Extracted records:
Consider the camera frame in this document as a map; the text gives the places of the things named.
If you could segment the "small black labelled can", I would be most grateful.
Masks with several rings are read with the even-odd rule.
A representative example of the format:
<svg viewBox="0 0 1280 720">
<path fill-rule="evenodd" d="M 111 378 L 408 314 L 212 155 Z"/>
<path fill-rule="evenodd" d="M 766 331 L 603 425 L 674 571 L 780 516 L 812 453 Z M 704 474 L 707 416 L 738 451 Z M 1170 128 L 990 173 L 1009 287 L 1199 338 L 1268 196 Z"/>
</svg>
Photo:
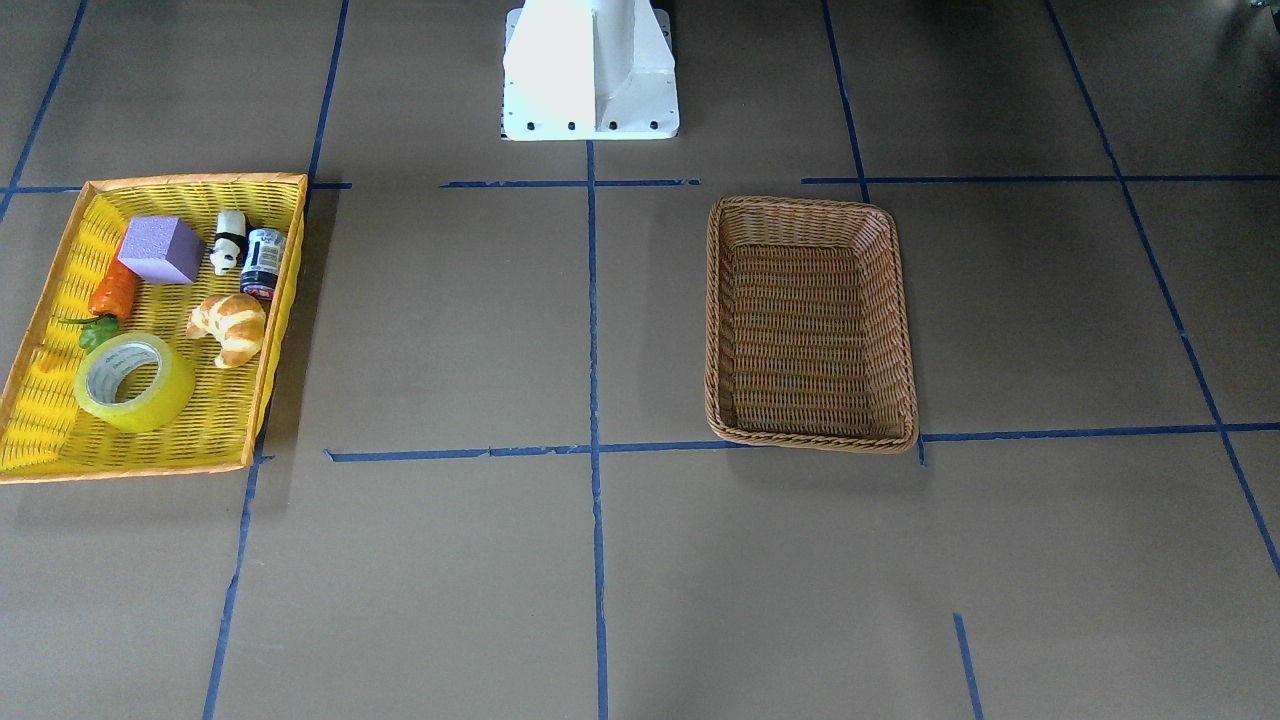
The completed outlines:
<svg viewBox="0 0 1280 720">
<path fill-rule="evenodd" d="M 250 232 L 247 241 L 239 291 L 270 301 L 282 274 L 287 237 L 280 231 L 257 228 Z"/>
</svg>

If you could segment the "purple foam cube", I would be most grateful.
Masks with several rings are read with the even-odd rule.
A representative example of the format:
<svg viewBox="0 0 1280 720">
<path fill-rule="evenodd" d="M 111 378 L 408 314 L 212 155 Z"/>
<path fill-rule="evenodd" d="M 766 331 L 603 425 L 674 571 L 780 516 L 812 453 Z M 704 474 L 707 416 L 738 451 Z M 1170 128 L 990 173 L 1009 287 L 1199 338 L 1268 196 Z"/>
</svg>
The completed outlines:
<svg viewBox="0 0 1280 720">
<path fill-rule="evenodd" d="M 193 284 L 205 245 L 179 217 L 132 217 L 116 259 L 152 284 Z"/>
</svg>

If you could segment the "toy croissant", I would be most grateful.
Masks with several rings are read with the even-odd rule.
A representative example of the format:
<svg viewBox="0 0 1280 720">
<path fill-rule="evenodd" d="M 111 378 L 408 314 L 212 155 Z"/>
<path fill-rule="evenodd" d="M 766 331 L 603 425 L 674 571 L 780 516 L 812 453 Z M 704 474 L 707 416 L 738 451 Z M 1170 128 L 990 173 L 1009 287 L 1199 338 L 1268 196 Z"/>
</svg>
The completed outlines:
<svg viewBox="0 0 1280 720">
<path fill-rule="evenodd" d="M 212 360 L 218 369 L 234 369 L 252 360 L 265 338 L 268 314 L 247 293 L 212 295 L 189 311 L 187 340 L 212 337 L 220 350 Z"/>
</svg>

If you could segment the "toy carrot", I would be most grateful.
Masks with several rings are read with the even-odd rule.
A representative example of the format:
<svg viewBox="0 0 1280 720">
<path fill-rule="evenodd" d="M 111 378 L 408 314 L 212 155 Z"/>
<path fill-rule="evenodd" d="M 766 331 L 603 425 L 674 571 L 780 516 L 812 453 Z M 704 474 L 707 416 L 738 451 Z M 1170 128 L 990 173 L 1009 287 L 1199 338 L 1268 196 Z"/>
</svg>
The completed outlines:
<svg viewBox="0 0 1280 720">
<path fill-rule="evenodd" d="M 129 320 L 140 278 L 118 258 L 113 259 L 88 300 L 88 316 L 60 318 L 59 325 L 79 331 L 78 347 L 86 354 L 122 332 Z"/>
</svg>

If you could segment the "yellow plastic basket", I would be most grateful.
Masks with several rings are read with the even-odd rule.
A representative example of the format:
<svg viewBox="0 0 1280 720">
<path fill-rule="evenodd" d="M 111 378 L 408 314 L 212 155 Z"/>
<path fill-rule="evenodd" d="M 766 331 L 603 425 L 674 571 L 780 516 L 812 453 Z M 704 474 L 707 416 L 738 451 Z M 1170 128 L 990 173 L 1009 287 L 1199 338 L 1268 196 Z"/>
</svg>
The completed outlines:
<svg viewBox="0 0 1280 720">
<path fill-rule="evenodd" d="M 302 174 L 189 174 L 87 182 L 3 392 L 3 480 L 38 483 L 232 471 L 253 461 L 297 295 L 308 179 Z M 174 217 L 211 243 L 218 214 L 280 231 L 282 273 L 262 302 L 262 347 L 219 369 L 220 345 L 189 338 L 189 313 L 234 293 L 236 272 L 141 281 L 122 331 L 92 352 L 81 320 L 137 217 Z"/>
</svg>

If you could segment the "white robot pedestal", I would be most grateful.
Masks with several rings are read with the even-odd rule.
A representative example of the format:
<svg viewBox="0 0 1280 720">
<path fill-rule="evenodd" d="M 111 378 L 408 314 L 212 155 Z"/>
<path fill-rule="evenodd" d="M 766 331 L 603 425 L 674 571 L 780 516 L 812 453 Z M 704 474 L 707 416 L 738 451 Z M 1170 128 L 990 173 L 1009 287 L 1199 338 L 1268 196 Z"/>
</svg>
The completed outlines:
<svg viewBox="0 0 1280 720">
<path fill-rule="evenodd" d="M 662 141 L 681 127 L 667 1 L 526 1 L 506 15 L 500 132 Z"/>
</svg>

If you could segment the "brown wicker basket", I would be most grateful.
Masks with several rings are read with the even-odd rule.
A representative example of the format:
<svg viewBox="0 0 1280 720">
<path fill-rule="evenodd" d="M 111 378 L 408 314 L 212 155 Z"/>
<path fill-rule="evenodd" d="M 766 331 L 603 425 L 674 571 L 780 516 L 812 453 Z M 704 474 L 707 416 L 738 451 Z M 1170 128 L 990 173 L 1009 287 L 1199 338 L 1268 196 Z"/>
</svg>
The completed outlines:
<svg viewBox="0 0 1280 720">
<path fill-rule="evenodd" d="M 727 196 L 707 223 L 704 406 L 740 445 L 901 454 L 920 433 L 893 218 Z"/>
</svg>

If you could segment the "small panda figure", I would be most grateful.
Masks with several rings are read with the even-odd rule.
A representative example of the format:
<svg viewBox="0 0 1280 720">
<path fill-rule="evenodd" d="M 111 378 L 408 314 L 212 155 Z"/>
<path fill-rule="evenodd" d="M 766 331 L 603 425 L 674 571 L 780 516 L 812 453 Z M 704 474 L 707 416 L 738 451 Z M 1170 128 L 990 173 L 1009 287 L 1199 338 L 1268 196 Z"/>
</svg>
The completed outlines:
<svg viewBox="0 0 1280 720">
<path fill-rule="evenodd" d="M 241 266 L 248 249 L 248 224 L 241 210 L 218 213 L 207 260 L 215 275 L 228 275 Z"/>
</svg>

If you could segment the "yellow tape roll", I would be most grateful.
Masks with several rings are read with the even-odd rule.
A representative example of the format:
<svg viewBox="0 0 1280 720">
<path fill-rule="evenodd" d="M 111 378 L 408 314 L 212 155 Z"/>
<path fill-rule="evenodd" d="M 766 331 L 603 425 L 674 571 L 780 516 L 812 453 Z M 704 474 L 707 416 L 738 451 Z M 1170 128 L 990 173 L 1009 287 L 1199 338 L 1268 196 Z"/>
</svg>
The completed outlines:
<svg viewBox="0 0 1280 720">
<path fill-rule="evenodd" d="M 79 364 L 73 396 L 84 413 L 127 433 L 174 421 L 195 396 L 193 364 L 165 340 L 125 332 Z"/>
</svg>

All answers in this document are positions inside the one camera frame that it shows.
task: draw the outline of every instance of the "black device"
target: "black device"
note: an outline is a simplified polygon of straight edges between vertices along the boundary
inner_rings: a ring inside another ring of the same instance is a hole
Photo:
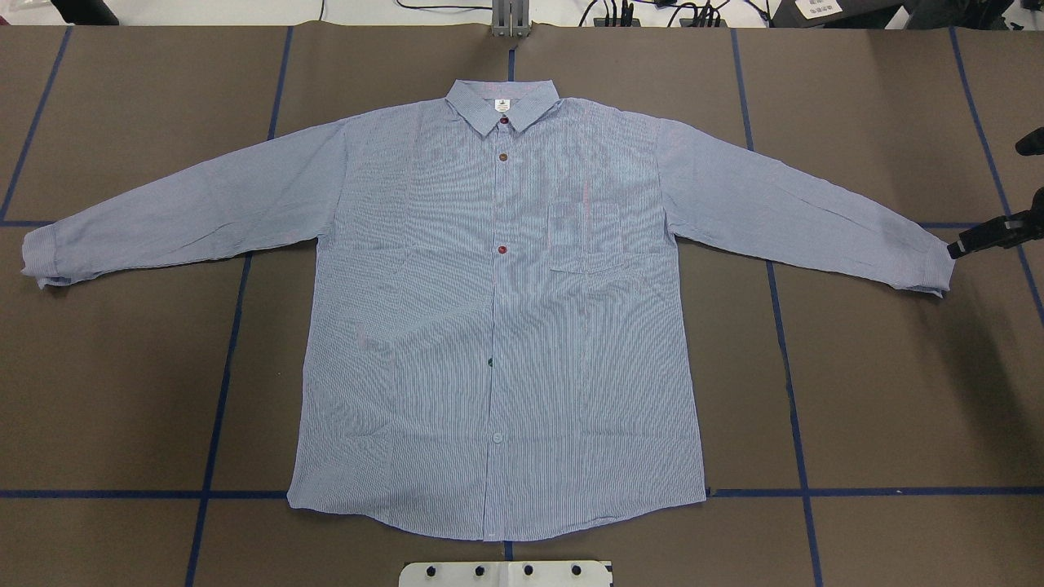
[[[591,0],[591,4],[588,5],[588,10],[591,9],[598,0]],[[584,11],[585,18],[587,17],[587,10]],[[584,20],[580,19],[580,26],[584,25]],[[606,13],[606,18],[594,19],[595,26],[641,26],[642,23],[635,18],[635,3],[623,0],[620,4],[620,13],[617,16],[616,13],[616,0],[613,0],[613,13]]]
[[[1015,150],[1026,157],[1044,155],[1044,126],[1015,143]],[[1011,249],[1027,240],[1041,238],[1044,238],[1044,187],[1034,194],[1029,210],[1011,216],[997,216],[970,228],[962,232],[957,241],[949,244],[946,250],[950,252],[950,258],[959,259],[983,249]]]
[[[103,0],[51,0],[58,14],[72,24],[116,25],[119,19],[113,15]]]

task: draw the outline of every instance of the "light blue button-up shirt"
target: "light blue button-up shirt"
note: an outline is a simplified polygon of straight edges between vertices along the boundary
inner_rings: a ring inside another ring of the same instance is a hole
[[[953,267],[886,208],[680,122],[457,81],[35,230],[23,273],[318,237],[290,504],[536,540],[706,498],[675,235],[936,295]]]

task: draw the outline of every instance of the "gridded mat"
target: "gridded mat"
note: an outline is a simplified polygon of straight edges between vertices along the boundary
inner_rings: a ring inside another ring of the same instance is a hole
[[[1044,583],[1044,243],[945,300],[681,244],[711,498],[535,543],[292,511],[314,243],[18,275],[26,232],[303,127],[553,79],[874,198],[941,238],[1025,209],[1044,34],[0,27],[0,582],[396,584],[407,562],[612,560],[616,584]]]

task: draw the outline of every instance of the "shirt collar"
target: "shirt collar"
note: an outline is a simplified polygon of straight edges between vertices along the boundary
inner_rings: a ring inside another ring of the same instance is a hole
[[[501,114],[488,99],[507,98],[511,109]],[[516,131],[528,128],[559,101],[559,91],[551,81],[465,81],[457,79],[446,96],[465,120],[483,137],[497,125],[501,116],[511,120]]]

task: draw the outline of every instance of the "shirt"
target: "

▶ _Assigned task_:
Go through the records and count the lines that include "button", then give only that number.

▶ _Task output_:
2